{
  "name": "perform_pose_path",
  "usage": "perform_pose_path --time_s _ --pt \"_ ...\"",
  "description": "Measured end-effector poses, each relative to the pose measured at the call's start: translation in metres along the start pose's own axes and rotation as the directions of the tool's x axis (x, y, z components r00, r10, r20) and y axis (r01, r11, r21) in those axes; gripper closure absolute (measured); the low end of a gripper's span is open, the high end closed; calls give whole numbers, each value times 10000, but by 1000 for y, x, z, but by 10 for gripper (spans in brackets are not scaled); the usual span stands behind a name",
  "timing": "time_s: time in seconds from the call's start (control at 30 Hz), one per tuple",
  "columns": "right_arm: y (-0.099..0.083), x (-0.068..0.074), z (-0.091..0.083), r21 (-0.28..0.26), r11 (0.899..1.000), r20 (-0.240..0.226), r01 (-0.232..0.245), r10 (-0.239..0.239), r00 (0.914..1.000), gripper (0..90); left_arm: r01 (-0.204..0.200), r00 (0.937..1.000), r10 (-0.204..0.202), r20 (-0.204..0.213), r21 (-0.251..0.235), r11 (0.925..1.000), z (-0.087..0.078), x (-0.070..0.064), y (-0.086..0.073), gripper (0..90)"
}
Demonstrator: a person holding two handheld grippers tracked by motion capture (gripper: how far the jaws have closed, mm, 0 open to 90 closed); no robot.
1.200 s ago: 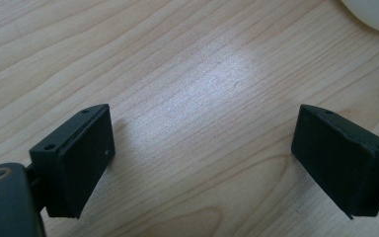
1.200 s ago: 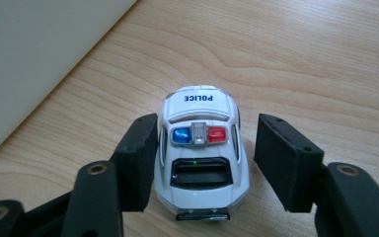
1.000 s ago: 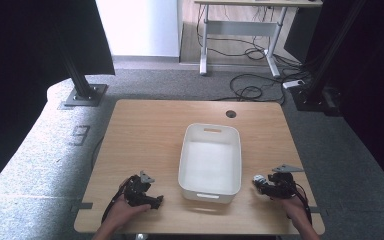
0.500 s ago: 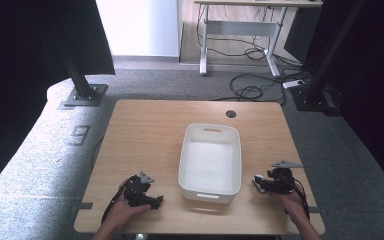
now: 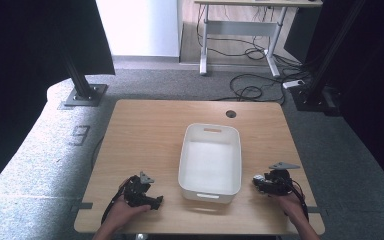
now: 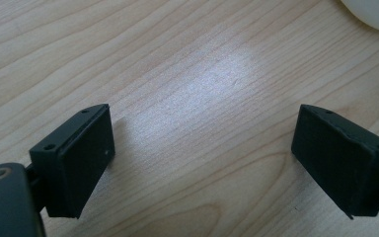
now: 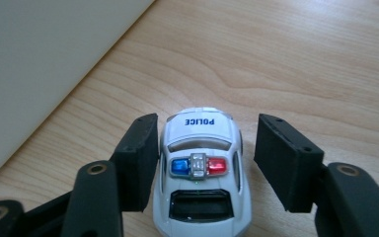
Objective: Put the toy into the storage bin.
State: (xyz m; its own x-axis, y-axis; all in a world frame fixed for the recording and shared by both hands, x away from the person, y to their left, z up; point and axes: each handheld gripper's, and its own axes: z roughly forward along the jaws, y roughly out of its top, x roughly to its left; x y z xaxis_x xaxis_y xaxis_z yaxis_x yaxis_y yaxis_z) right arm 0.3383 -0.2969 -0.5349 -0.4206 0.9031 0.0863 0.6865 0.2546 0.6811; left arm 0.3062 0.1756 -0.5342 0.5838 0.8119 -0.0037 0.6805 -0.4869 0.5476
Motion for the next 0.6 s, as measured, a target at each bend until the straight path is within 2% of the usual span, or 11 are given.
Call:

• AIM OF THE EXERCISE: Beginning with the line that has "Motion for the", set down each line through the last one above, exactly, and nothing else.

• ANSWER SECTION:
Motion for the next 0.6 s, as measured, a target at each bend until the straight path is within 2% of the usual span, or 11 are given.
Call:

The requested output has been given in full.